# Web Scraping

### What is Web Scraping ?

- Extracting `data` from the `internet`.

- It is based on the `client/server` scheme.

### Why do we need web scraping?

- We need `Data` 

### Is Scraping legal ?

- Public Websites: `YES`

- Others maybe protected by international regulations

### Server and Client 

![image.png](attachment:image.png)

### Some Terms while web scraping


- **requests**
    - Python library for sending HTTP GET and HTTP POST requests
- **Regular Expressions**
    - powerful language to find patterns in text
- **Scrapy**
    - Python library for downloading entire web sites
- **BeautifulSoup4**
    - Python library for parsing HTML pages
- **Unified Resource Locator (URL)**
    - address of a website , file or similar
- **HyperText Markup Language (HTML)**
    - text format in which most web pages are written
- **HyperText Transfer Protocol (HTTP)**
    - method to send text messages from one computer to another, built on top of TCP/IP
- **HTTP GET**
    - request for a web page with a size limit
- **HTTP POST**
    - request for a web page that allows to submit large forms or uploads files
- **API**
    - generic name for a (web) programming interface
- **200**
    - response indicating that a web page was successfully delivered
- **404 Not Found**
    
    - response indicating that a web page could not be found
    
- **400 Bad Request**

### How?

`requests`
<br>
> Retrieves webpages.

> `requests` sends HTTP requests to web pages and allows you to read their content.

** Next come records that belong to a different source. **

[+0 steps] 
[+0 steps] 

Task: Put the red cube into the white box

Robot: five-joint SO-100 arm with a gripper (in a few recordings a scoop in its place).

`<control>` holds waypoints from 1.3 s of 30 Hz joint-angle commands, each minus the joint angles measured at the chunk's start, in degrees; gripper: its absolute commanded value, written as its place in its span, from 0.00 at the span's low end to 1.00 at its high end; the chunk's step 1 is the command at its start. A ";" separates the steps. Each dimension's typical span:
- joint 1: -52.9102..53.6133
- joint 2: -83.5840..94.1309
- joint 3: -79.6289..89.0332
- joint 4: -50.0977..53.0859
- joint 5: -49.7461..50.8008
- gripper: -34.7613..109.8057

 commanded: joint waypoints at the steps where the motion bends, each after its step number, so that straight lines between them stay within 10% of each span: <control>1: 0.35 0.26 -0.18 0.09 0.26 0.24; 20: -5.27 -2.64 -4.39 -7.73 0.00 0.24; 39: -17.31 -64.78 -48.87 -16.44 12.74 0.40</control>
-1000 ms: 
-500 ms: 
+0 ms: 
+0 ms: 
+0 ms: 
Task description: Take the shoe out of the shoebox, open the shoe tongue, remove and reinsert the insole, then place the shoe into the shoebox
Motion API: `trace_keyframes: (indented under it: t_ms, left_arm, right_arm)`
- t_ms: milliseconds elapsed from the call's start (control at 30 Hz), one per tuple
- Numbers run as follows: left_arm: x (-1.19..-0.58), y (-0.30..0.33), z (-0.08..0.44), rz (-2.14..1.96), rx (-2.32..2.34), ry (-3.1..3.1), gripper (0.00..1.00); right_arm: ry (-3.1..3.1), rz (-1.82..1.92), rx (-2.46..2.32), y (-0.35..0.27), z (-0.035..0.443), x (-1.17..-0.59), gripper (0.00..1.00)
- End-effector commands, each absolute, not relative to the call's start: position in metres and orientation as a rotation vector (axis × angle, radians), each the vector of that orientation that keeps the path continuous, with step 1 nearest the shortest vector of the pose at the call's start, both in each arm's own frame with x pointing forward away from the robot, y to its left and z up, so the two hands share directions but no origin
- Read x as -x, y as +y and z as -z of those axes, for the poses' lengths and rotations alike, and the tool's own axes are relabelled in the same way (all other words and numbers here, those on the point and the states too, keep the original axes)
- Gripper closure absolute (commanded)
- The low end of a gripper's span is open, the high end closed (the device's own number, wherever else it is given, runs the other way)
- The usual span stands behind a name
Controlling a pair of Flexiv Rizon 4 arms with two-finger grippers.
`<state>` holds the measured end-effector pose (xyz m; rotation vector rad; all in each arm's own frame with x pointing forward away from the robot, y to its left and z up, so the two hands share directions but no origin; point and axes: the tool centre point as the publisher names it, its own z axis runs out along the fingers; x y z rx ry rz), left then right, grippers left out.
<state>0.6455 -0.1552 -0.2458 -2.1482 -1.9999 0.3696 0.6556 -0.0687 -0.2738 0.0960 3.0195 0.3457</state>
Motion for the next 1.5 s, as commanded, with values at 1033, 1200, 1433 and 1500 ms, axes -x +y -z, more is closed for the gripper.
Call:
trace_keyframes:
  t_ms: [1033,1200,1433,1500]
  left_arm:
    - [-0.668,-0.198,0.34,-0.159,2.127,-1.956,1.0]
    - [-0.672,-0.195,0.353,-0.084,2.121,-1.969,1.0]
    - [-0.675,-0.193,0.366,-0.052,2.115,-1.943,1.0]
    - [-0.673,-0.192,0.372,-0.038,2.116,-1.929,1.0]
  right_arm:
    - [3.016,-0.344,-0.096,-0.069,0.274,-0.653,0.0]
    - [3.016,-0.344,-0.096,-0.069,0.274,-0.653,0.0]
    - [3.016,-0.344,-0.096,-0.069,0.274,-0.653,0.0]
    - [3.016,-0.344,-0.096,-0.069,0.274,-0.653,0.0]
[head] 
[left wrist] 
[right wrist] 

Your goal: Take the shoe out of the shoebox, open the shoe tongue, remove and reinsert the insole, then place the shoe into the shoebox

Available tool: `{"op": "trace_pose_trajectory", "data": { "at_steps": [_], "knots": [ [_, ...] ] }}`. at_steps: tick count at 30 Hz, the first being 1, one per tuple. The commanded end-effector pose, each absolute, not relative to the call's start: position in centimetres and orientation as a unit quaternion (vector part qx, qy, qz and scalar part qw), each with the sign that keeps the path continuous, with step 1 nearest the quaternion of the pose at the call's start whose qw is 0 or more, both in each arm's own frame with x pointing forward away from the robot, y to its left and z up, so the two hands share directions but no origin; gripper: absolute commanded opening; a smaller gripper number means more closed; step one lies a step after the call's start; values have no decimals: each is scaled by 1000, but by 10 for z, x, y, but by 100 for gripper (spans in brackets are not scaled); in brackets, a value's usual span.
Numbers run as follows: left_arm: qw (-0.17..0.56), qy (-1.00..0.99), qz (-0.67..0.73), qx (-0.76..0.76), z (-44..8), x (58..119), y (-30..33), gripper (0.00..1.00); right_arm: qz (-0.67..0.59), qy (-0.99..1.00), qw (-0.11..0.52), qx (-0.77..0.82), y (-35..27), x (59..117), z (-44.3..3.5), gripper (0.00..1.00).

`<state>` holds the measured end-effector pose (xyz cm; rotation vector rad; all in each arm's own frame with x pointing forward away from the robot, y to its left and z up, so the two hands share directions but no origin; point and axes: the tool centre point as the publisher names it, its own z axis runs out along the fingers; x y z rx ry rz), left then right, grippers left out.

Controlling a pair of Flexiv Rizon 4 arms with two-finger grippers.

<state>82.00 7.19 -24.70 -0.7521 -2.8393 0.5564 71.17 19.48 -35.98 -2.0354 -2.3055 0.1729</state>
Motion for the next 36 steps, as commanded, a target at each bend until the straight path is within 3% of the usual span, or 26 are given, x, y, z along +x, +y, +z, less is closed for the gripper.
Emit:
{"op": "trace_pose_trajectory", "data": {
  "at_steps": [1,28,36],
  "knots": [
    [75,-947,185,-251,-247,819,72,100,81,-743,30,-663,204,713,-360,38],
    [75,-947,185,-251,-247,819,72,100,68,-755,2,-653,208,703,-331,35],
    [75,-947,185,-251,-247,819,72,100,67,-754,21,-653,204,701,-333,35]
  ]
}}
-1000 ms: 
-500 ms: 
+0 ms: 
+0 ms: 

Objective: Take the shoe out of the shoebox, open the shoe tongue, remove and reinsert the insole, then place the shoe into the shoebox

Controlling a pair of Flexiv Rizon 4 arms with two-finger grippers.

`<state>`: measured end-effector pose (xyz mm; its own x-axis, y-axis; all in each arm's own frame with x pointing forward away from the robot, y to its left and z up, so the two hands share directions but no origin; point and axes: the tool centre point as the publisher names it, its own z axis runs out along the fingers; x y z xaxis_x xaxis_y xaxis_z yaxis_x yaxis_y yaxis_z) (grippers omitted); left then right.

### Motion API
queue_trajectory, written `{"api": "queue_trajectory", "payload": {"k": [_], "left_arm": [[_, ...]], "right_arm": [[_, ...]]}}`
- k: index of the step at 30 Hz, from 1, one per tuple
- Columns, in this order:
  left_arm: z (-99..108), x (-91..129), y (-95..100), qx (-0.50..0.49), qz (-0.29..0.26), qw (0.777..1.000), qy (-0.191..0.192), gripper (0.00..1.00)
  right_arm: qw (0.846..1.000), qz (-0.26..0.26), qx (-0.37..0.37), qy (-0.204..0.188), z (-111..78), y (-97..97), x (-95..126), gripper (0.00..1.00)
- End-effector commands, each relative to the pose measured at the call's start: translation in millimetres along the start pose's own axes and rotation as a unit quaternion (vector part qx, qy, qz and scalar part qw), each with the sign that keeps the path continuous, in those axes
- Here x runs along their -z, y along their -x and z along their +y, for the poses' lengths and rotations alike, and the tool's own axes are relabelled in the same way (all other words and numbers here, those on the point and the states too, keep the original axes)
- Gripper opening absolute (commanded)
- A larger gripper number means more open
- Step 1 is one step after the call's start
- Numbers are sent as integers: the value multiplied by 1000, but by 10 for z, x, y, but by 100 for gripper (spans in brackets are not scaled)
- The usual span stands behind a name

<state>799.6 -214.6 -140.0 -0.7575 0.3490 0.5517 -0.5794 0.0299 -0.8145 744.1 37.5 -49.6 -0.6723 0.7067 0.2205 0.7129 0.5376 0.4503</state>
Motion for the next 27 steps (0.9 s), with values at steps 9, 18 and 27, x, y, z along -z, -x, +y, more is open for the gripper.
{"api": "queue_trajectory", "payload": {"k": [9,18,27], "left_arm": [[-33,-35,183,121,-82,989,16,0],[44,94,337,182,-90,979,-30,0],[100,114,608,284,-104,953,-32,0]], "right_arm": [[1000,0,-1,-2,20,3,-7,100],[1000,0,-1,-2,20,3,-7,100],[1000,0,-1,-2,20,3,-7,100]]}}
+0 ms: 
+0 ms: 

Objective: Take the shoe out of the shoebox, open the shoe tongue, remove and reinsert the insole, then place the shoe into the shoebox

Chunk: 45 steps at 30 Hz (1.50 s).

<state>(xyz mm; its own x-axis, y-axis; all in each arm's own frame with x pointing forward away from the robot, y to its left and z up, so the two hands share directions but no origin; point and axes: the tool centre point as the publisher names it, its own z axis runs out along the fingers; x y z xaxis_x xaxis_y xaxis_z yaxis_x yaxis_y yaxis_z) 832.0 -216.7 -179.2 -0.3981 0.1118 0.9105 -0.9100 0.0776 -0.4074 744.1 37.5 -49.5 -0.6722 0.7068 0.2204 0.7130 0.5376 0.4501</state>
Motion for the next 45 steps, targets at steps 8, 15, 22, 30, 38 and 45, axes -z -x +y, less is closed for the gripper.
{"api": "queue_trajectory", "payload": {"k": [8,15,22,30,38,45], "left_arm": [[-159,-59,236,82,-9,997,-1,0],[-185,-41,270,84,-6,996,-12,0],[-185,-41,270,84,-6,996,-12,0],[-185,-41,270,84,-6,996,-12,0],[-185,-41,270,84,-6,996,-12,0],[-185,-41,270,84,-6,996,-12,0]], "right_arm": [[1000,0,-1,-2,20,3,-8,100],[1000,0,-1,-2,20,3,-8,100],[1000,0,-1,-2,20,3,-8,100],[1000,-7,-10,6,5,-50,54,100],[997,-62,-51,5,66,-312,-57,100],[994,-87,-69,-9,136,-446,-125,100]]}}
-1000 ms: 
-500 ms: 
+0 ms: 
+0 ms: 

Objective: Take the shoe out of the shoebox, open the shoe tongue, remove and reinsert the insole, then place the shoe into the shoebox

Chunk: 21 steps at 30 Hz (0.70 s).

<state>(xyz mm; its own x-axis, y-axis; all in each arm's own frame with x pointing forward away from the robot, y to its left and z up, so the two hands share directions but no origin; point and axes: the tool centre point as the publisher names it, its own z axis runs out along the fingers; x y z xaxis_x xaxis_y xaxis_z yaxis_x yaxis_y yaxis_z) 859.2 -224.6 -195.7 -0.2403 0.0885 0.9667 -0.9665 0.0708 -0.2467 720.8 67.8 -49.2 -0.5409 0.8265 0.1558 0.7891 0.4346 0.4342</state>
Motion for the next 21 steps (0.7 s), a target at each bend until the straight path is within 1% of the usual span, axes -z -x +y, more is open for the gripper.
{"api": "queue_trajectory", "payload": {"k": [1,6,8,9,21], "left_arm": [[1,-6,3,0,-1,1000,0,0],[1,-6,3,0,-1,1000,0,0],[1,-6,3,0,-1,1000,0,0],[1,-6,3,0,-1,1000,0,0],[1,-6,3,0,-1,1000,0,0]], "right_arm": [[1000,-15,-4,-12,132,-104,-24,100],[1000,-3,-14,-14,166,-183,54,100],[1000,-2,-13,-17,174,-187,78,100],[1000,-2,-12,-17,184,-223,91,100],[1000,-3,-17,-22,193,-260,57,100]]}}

> It is a powerful and user-friendly Python library that allows us to send HTTP requests to website/servers and read their content. It sends back a response code, and the full html (if successful).

>`requests` can send data to web forms via HTTP GET and POST, submit files and manage cookies.


### Installing requests

In [None]:
#!conda install -c conda-forge requests -y
#or
#!pip install requests

In [1]:
import requests

### Scraping the Spiced Academy web page

https://tsmliberia.com/category/fact-check/

#### Define url



In [21]:
URL = "https://tsmliberia.com/the-post-of-costa-for-president-is-misleading/"

#### Send the request and store the response

In [22]:
response = requests.get(url=URL)

#### Explore the response
+ what type of object is it?
+ what's the status code?
+ what's the encoding?
+ what's the actual content i.e. the html text?

In [23]:
type(response)

requests.models.Response

In [24]:
response.status_code

200

In [52]:
# response.text

In [26]:
fact_check_html = response.text

**What is this output?**

It's written in HTML (you don't need to know HTML though to scrape data!)

[Nice introduction here](https://developer.mozilla.org/en-US/docs/Learn/Getting_started_with_the_web/HTML_basics)

**How is it structured?**

HTML consists of a series of *elements*
   - The browser displays the content based on the elements
   - HTML elements contain information about what each part of the webpage is (eg. an image, a heading, a link, a table, etc)
  
Each element consists of **tags** (**opening tag** and **closing tag**) and content.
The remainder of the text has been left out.